:: Source data ::
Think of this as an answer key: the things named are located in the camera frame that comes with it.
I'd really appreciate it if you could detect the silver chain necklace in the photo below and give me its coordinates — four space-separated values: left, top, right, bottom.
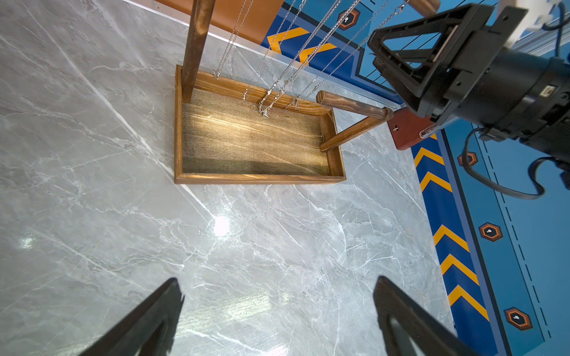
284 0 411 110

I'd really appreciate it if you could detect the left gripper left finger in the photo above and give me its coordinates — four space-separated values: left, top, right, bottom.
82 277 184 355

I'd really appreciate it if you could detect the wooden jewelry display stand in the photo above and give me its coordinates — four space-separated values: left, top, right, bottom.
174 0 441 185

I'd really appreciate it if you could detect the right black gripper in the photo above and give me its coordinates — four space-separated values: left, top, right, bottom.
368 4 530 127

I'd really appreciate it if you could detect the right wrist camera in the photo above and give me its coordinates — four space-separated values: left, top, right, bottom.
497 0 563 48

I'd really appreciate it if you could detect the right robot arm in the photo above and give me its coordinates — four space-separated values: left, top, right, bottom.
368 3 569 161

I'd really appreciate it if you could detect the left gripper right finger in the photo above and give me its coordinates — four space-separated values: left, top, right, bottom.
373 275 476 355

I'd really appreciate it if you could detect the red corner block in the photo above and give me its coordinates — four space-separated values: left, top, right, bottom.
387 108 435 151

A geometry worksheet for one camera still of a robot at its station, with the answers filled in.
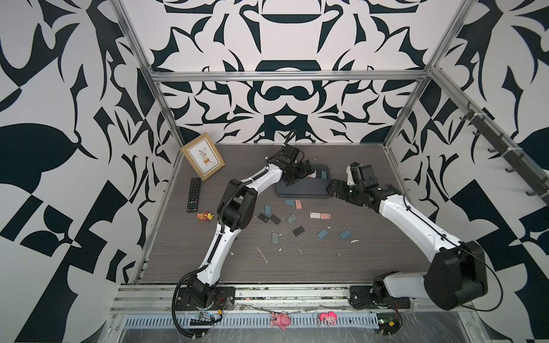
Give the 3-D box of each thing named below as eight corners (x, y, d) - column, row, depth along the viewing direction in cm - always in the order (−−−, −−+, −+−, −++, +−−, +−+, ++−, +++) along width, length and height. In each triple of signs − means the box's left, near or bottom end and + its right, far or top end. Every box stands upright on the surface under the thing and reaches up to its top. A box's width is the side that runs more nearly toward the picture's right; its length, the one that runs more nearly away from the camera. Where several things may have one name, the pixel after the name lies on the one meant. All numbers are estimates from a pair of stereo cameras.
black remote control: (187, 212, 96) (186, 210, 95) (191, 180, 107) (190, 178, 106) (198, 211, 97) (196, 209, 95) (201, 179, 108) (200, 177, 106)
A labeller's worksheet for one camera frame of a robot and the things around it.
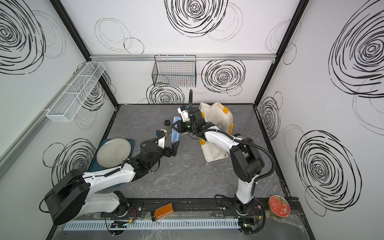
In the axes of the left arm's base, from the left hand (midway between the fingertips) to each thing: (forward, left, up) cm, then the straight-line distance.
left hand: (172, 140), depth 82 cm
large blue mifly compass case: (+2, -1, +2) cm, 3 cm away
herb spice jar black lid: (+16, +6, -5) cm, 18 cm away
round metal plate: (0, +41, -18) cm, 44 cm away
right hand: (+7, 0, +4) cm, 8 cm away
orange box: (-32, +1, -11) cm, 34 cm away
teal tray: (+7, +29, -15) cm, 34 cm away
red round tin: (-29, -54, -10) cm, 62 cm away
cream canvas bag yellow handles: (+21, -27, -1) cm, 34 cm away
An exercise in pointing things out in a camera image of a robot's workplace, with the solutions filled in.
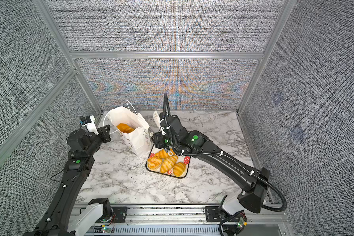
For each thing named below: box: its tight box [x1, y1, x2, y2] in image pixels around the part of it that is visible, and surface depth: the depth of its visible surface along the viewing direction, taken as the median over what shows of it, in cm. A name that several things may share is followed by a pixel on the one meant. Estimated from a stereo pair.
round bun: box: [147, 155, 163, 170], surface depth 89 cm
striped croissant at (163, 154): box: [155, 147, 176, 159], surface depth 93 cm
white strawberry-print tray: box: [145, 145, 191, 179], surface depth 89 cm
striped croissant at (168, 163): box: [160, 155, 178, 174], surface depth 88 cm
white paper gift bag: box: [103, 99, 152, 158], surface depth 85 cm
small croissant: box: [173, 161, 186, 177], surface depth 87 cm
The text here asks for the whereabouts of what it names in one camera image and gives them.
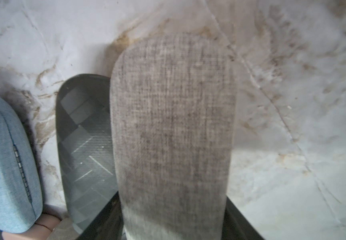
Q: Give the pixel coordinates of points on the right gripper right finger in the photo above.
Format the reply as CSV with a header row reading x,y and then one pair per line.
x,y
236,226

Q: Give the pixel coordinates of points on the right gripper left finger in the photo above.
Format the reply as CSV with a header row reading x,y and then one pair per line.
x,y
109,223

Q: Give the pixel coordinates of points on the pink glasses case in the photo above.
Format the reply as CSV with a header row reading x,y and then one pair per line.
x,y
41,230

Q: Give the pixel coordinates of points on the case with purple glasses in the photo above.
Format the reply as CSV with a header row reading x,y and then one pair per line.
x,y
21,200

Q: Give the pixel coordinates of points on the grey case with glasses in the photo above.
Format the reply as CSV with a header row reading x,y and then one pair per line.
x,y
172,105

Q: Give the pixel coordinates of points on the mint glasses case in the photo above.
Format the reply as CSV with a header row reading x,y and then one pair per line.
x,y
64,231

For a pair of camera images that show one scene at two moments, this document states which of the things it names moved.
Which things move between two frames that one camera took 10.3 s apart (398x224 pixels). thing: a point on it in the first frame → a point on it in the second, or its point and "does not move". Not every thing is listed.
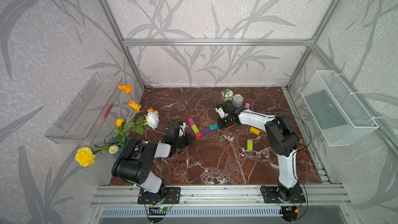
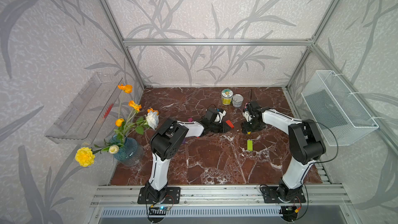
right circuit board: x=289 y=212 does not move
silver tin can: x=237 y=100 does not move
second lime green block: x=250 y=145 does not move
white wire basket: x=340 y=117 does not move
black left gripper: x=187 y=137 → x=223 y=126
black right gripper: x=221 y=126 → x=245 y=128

:: Your goal ::
Look over the records above and copy each line that includes the string "does".

:: Response ::
Which things move between two frames that one camera took 10.3 s apart (398x224 pixels). thing: a point on it in the first frame → a point on it in the second, or its point and "does not move". Not every thing is listed.
right circuit board: x=289 y=212 does not move
silver tin can: x=237 y=100 does not move
second lime green block: x=250 y=145 does not move
white wire basket: x=340 y=117 does not move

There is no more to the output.